◆ ABOUT THIS TASK: Images are to be dropped, and the rest of the data reproduced exactly.

◆ COLLECTED DATA:
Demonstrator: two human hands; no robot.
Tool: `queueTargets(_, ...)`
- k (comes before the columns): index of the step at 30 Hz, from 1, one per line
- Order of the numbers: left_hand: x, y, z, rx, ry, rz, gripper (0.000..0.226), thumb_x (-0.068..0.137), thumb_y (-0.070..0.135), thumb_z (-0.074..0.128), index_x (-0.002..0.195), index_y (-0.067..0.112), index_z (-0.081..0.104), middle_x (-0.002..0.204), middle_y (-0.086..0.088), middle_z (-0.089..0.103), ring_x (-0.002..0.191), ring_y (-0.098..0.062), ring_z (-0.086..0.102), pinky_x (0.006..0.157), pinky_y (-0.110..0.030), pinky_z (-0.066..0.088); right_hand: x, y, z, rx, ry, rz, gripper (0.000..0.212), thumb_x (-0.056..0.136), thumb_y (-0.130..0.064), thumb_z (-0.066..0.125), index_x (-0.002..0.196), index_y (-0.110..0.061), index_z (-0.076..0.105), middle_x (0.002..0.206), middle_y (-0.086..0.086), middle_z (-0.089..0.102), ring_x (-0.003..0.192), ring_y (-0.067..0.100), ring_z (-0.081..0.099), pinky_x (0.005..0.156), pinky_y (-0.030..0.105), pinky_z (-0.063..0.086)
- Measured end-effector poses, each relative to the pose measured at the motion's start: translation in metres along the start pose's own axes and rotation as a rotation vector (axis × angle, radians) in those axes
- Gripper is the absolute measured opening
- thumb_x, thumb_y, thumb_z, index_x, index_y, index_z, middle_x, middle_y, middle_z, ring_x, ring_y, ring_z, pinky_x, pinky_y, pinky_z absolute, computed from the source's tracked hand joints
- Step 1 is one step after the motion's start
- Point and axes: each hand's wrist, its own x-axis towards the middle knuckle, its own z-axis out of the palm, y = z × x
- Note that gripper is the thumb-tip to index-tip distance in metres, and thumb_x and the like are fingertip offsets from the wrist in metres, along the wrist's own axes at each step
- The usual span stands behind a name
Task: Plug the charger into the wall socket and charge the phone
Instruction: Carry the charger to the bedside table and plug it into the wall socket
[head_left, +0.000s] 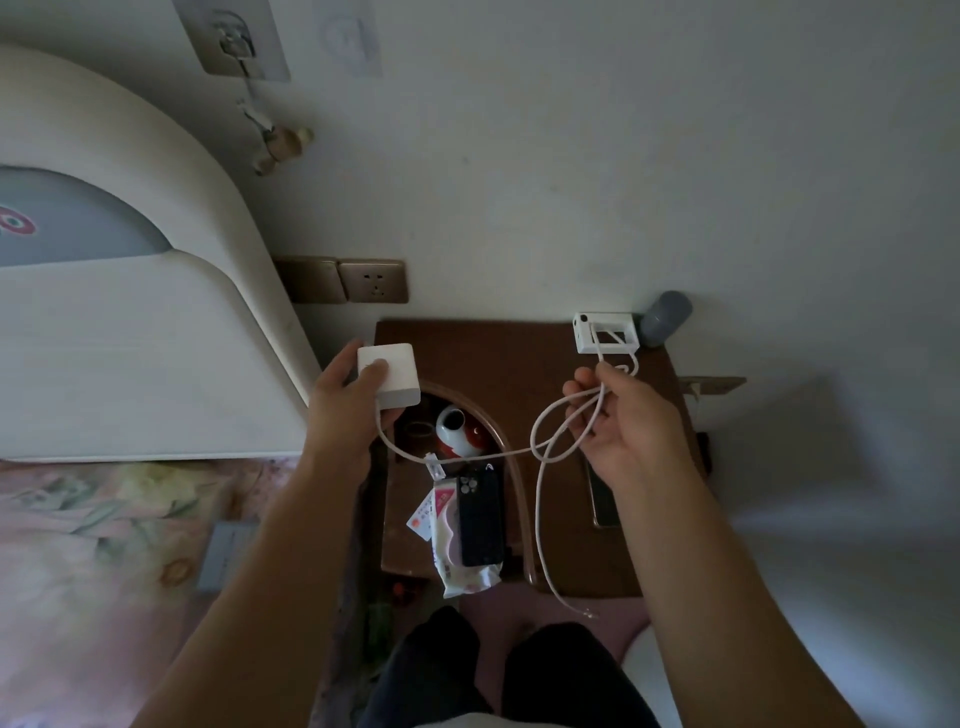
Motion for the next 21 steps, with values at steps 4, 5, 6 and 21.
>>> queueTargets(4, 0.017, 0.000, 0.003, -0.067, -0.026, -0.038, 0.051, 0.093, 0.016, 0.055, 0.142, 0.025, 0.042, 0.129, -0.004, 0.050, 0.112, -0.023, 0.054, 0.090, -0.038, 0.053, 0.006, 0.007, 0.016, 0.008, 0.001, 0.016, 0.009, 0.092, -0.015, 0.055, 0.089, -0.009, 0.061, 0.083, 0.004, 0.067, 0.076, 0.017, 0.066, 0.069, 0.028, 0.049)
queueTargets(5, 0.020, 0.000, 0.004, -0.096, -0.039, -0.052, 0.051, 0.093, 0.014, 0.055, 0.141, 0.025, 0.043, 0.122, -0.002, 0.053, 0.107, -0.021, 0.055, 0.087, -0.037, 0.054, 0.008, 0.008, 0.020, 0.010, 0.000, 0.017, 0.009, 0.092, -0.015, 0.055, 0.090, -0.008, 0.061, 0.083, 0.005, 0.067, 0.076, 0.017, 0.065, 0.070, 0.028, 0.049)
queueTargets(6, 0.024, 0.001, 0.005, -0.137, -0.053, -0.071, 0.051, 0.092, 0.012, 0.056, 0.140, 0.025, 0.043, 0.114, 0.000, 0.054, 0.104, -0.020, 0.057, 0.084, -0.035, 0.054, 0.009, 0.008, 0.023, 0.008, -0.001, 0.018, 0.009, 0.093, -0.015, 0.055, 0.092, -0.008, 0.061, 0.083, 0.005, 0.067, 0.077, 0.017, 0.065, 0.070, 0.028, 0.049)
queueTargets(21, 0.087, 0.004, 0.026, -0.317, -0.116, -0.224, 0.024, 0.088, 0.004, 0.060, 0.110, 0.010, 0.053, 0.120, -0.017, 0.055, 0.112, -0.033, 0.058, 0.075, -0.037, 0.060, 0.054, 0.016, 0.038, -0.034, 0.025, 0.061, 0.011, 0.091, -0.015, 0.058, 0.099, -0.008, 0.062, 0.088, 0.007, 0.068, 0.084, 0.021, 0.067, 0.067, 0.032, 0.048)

◆ THE ANSWER:
Demonstrator: two human hands; no robot.
Tool: `queueTargets(_, ...)`
- k (comes before the columns): index of the step at 30 Hz, from 1, one per line
- Order of the numbers: left_hand: x, y, z, rx, ry, rz, gripper (0.000..0.226), thumb_x (-0.068..0.137), thumb_y (-0.070..0.135), thumb_z (-0.074..0.128), index_x (-0.002..0.195), index_y (-0.067..0.112), index_z (-0.081..0.104), middle_x (-0.002..0.204), middle_y (-0.086..0.088), middle_z (-0.089..0.103), ring_x (-0.002..0.191), ring_y (-0.098..0.062), ring_z (-0.086..0.102), pinky_x (0.006..0.157), pinky_y (-0.110..0.030), pinky_z (-0.066..0.088); right_hand: x, y, z, rx, ry, rz, gripper (0.000..0.212), thumb_x (-0.056..0.136), thumb_y (-0.130..0.064), thumb_z (-0.066..0.125), index_x (-0.002..0.196), index_y (-0.110..0.061), index_z (-0.076..0.105), middle_x (0.002..0.206), middle_y (-0.086..0.086), middle_z (-0.089..0.102), ring_x (-0.003..0.192), ring_y (-0.067..0.100), ring_z (-0.081..0.099), pinky_x (0.005..0.156), pinky_y (-0.030..0.105), pinky_z (-0.063..0.086)
- Measured end-effector poses, each relative to the pose measured at the motion's start: translation in metres along the start pose's own axes and rotation as a rotation vector (axis × angle, radians) in those axes
- Gripper is the absolute measured opening
- thumb_x, thumb_y, thumb_z, index_x, index_y, index_z, middle_x, middle_y, middle_z, ring_x, ring_y, ring_z, pinky_x, pinky_y, pinky_z absolute, computed from the source's tracked hand joints
- Step 1 is one step after the motion's start
- Point and axes: each hand's wrist, its own x-axis towards the middle knuckle, its own z-axis out of the palm, y = z × x
- Note that gripper is the thumb-tip to index-tip distance in metres, and thumb_x and the like are fingertip offsets from the wrist in metres, along the wrist's own axes at each step
- The usual span stands behind a name
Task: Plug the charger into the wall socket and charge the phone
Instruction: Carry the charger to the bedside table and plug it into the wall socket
[head_left, +0.000s] 
Motion for the next 21 steps, with values at steps 4, 5, 6 and 21.
>>> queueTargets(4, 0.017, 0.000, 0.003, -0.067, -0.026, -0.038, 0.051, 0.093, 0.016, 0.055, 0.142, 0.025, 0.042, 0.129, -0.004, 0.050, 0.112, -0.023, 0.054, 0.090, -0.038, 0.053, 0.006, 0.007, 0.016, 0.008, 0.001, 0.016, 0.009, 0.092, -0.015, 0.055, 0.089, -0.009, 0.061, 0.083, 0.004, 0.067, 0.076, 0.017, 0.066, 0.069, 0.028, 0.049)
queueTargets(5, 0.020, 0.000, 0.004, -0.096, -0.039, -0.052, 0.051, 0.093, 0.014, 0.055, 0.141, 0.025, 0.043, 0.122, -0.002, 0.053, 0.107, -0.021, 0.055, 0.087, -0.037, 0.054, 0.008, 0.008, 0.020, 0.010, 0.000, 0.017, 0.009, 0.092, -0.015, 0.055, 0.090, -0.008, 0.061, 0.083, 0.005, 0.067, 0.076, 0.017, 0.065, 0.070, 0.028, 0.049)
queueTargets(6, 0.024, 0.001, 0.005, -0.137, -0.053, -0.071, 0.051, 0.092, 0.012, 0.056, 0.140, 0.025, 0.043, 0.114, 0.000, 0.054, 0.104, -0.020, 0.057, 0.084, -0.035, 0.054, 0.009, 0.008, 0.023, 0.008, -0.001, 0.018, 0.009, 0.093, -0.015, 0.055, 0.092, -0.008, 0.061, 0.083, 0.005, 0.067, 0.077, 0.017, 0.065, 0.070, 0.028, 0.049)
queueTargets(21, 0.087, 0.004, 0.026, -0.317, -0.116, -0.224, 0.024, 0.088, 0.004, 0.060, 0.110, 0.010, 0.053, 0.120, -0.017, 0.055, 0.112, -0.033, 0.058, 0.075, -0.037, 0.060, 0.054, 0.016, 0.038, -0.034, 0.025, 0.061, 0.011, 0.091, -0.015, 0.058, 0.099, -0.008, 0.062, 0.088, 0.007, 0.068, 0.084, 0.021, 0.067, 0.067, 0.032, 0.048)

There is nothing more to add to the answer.